#### What you should do:
Every line from the one bearing "roll: [-6.3025, 6.8755]" through the last line of the entries should be printed exactly, with no other output.

(Beginning of Information given)

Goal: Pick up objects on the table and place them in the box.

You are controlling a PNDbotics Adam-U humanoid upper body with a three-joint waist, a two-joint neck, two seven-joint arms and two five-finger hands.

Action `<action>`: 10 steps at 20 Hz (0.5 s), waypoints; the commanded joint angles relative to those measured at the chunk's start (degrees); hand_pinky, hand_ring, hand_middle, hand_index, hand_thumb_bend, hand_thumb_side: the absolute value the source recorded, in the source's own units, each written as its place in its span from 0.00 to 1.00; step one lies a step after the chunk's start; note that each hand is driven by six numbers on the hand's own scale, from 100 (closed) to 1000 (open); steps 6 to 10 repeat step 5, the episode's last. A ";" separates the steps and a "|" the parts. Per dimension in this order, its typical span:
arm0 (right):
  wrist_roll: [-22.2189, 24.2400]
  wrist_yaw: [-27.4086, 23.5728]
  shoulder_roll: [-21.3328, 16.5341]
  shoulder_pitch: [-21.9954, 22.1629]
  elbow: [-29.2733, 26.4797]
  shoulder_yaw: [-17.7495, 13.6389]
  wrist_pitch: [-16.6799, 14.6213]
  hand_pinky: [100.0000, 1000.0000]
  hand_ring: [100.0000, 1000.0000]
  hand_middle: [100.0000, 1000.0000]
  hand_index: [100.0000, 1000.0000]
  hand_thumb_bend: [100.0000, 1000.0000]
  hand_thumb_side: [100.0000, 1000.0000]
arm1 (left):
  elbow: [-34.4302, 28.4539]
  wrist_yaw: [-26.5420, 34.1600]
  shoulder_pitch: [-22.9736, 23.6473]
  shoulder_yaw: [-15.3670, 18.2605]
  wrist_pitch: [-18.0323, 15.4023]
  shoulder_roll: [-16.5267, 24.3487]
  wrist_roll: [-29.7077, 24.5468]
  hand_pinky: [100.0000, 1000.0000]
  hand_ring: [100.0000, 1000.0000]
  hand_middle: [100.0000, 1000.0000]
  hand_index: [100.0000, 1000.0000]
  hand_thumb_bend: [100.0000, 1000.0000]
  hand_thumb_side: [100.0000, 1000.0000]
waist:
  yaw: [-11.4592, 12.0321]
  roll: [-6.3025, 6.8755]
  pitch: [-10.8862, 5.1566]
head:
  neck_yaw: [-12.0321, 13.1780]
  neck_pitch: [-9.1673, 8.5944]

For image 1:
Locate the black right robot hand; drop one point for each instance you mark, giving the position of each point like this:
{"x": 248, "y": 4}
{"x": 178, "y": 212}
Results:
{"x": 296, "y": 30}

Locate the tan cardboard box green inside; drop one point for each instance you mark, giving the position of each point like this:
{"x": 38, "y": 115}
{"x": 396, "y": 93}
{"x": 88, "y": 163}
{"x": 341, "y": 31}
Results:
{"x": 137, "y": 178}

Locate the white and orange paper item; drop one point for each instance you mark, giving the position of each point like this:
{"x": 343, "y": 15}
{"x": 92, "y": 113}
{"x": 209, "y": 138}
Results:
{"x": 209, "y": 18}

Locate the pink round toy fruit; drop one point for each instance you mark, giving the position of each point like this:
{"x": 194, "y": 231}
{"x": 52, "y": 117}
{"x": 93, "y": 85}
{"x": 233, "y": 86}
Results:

(End of Information given)

#### Response area:
  roll: [-6.3025, 6.8755]
  pitch: [-10.8862, 5.1566]
head:
  neck_yaw: [-12.0321, 13.1780]
  neck_pitch: [-9.1673, 8.5944]

For image 1:
Locate the black right robot hand; drop one point for each instance you mark, giving the position of each point like this:
{"x": 248, "y": 4}
{"x": 178, "y": 212}
Results:
{"x": 296, "y": 30}

Locate the tan cardboard box green inside; drop one point for each instance you mark, giving the position of each point like this:
{"x": 38, "y": 115}
{"x": 396, "y": 93}
{"x": 88, "y": 163}
{"x": 341, "y": 31}
Results:
{"x": 137, "y": 178}

Locate the white and orange paper item; drop one point for each instance you mark, giving the position of each point like this:
{"x": 343, "y": 15}
{"x": 92, "y": 113}
{"x": 209, "y": 138}
Results:
{"x": 209, "y": 18}

Locate the pink round toy fruit; drop one point for each instance you mark, giving the position of each point like this:
{"x": 194, "y": 231}
{"x": 52, "y": 117}
{"x": 93, "y": 85}
{"x": 233, "y": 86}
Results:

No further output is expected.